Exercise directions:
Would you please output, word for word, the span of the listing below that opens on the line containing "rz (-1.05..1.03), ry" and closes on the line containing "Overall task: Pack"? Include both ends and nothing more.

Dataset extract:
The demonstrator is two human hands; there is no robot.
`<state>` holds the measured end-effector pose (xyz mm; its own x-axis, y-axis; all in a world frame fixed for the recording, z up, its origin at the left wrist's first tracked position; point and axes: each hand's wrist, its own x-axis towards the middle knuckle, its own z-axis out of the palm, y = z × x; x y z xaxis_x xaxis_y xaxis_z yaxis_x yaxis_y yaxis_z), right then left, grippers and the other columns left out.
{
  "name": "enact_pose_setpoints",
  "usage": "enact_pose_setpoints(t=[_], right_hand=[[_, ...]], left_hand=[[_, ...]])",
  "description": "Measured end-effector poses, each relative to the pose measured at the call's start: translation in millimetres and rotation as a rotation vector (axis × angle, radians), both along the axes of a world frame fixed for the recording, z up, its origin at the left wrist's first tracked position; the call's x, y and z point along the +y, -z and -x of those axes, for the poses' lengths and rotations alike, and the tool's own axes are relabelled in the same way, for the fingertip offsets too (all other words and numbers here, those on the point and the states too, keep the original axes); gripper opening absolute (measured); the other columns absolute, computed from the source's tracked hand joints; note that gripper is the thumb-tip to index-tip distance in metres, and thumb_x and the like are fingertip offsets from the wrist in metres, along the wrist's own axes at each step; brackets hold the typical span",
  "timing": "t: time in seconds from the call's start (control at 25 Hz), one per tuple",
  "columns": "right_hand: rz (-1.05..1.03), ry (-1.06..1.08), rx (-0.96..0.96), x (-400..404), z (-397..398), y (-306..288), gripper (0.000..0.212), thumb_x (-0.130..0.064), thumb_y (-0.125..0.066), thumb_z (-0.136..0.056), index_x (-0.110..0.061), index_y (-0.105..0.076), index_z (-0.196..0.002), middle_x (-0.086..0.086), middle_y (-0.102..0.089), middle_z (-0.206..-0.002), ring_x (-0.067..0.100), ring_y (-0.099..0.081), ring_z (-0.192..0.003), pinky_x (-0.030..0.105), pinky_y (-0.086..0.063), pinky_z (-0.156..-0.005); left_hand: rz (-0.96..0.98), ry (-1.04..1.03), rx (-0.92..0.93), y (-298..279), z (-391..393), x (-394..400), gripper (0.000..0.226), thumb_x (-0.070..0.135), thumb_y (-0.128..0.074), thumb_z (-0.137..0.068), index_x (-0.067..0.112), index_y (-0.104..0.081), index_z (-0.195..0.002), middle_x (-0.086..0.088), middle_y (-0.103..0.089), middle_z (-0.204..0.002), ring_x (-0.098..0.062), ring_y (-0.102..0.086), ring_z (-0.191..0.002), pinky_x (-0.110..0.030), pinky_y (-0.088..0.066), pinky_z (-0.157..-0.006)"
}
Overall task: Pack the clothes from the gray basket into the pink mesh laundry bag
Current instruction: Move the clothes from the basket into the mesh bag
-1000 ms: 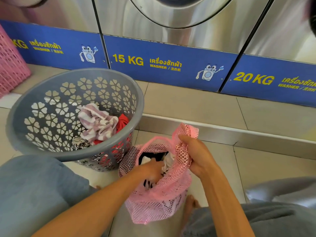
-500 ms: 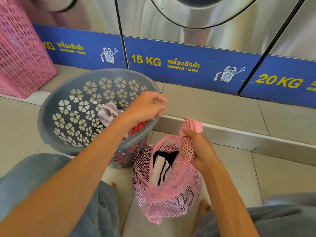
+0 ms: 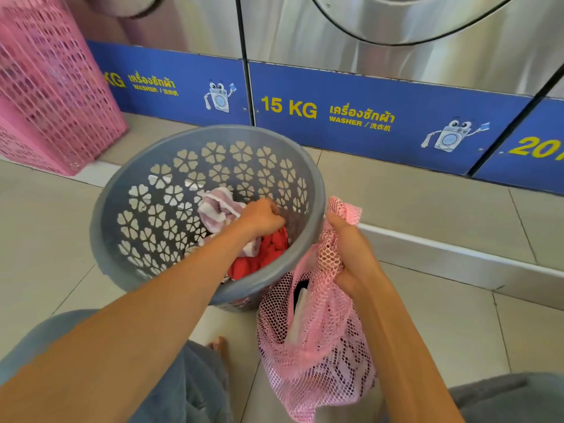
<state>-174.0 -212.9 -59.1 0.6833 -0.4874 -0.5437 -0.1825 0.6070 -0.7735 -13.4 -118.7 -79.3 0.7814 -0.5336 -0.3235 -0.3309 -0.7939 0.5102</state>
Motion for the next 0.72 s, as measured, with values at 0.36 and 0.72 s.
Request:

Answer to this task:
  "columns": "right_hand: rz (-1.05..1.03), ry (-1.06..1.08), rx (-0.96..0.96), x (-400..404), z (-397..398), y (-306..288), gripper (0.000..0.212), thumb_x (-0.130..0.064), thumb_y (-0.125..0.066), thumb_z (-0.136..0.056), index_x (-0.110..0.061), index_y (-0.105..0.076), index_z (-0.196..0.002), middle_x (-0.086..0.086), middle_y (-0.102..0.089), middle_z (-0.206..-0.002), ring_x (-0.067..0.100), ring_y (-0.099..0.081), ring_z (-0.192..0.003), pinky_x (-0.030..0.105), pinky_y (-0.086..0.063), pinky_z (-0.156..-0.005); left_hand: rz (-0.96..0.98), ry (-1.04..1.03), rx (-0.92..0.93), y (-298..279), z (-391..393), x (-394..400), gripper (0.000..0.226), thumb_x (-0.070..0.135), thumb_y (-0.128..0.074), thumb_z (-0.137..0.068), index_x (-0.067..0.112), index_y (-0.104..0.081), index_z (-0.195..0.002), middle_x (-0.086..0.088), middle_y (-0.103..0.089), middle_z (-0.204..0.002), ring_x (-0.098..0.062), ring_y (-0.102..0.086), ring_z (-0.191..0.002), pinky_x (-0.110..0.030), pinky_y (-0.088..0.066), pinky_z (-0.157..-0.006)"
}
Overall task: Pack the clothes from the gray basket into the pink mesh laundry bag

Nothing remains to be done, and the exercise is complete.